Bessie has gone to the mall's jewelry store and spies a charm bracelet. Of course, she'd like to fill it with the best charms possible from the N (1 ≤ N ≤ 3,402) available charms. Each charm i in the supplied list has a weight W_i (1 ≤ W_i ≤ 400), a 'desirability' factor D_i (1 ≤ D_i ≤ 100), and can be used at most once. Bessie can only support a charm bracelet whose weight is no more than M (1 ≤ M ≤ 12,880).
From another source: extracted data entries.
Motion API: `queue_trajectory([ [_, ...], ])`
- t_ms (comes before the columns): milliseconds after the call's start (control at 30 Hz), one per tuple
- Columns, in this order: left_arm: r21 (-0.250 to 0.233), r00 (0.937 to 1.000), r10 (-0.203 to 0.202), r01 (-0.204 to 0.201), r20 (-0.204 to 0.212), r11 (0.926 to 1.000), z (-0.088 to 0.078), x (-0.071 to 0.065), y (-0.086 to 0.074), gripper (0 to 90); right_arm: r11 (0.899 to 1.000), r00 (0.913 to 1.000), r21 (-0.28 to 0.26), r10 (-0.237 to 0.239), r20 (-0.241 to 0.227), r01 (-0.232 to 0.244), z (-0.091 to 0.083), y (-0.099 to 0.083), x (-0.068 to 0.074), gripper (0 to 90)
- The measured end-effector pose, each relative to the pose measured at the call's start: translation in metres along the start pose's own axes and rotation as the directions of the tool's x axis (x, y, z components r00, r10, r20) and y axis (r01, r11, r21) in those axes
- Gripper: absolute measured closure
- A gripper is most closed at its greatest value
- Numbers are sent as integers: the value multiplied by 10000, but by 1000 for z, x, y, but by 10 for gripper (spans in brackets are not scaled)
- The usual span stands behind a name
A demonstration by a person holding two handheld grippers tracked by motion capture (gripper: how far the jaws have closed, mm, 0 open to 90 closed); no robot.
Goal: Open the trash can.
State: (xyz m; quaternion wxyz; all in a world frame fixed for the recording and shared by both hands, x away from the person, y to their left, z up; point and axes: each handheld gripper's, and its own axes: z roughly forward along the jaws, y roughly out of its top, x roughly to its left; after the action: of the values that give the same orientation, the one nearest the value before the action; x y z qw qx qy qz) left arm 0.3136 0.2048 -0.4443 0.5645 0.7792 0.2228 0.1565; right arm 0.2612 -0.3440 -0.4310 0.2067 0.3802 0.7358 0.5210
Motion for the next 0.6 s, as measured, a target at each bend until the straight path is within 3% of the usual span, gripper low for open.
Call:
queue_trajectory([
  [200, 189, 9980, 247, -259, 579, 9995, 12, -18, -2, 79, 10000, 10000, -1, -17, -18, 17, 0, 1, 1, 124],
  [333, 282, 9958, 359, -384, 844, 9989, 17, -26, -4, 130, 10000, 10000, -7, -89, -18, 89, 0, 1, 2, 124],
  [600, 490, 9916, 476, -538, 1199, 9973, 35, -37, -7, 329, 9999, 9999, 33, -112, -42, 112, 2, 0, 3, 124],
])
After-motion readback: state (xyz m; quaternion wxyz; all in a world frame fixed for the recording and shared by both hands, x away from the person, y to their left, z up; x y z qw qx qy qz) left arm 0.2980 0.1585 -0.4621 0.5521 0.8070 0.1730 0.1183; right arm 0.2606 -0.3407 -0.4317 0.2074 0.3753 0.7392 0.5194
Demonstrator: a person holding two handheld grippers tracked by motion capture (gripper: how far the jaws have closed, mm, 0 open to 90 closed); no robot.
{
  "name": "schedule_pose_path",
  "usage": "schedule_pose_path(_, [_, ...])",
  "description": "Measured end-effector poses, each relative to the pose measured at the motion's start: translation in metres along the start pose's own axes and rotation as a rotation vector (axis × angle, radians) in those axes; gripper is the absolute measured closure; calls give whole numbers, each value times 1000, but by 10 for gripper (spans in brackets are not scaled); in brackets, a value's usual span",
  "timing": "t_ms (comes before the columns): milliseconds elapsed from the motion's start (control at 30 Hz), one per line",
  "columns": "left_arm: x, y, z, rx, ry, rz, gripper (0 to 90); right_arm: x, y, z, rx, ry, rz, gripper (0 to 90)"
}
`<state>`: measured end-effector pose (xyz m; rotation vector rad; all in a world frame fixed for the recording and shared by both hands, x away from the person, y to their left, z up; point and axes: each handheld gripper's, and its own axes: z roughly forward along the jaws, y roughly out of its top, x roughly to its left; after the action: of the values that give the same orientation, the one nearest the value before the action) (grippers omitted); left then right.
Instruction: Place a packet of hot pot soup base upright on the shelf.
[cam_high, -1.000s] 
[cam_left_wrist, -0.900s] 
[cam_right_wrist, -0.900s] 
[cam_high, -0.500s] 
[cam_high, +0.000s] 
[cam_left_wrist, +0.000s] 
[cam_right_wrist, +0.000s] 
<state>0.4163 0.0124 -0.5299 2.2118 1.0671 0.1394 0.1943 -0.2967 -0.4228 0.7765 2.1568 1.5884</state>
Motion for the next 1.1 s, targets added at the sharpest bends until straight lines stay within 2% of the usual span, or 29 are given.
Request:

Given that weight limit as a constraint and a list of the charms with their weights and desirability rating, deduce the maximum possible sum of ratings.

Input

* Line 1: Two space-separated integers: N and M
* Lines 2..N+1: Line i+1 describes charm i with two space-separated integers: W_i and D_i

Output

* Line 1: A single integer that is the greatest sum of charm desirabilities that can be achieved given the weight constraints

Sample Input

4 6

1 4

2 6

3 12

2 7

Sample Output

23

Source

USACO 2007 December Silver

 

 

 

简单的01背包，

开始练习背包

 

 

/*

简单的01背包

*/

#include<stdio.h>

#include<iostream>

#include<string.h>

#include<algorithm>

using namespace std;



const int MAXN=3500;

int dp[13000];

int value[MAXN];//每袋的价格

int weight[MAXN];//每袋的重量



int nValue,nKind;



//0-1背包，代价为cost,获得的价值为weight

void ZeroOnePack(int cost,int weight)

{

    for(int i=nValue;i>=cost;i--)

      dp[i]=max(dp[i],dp[i-cost]+weight);

}



int main()

{

    while(scanf("%d%d",&nKind,&nValue)!=EOF)

    {

        for(int i=0;i<nKind;i++)scanf("%d%d",&value[i],&weight[i]);

        memset(dp,0,sizeof(dp));

        for(int i=0;i<nKind;i++)

          ZeroOnePack(value[i],weight[i]);

        printf("%d\n",dp[nValue]);

    }

    return 0;

}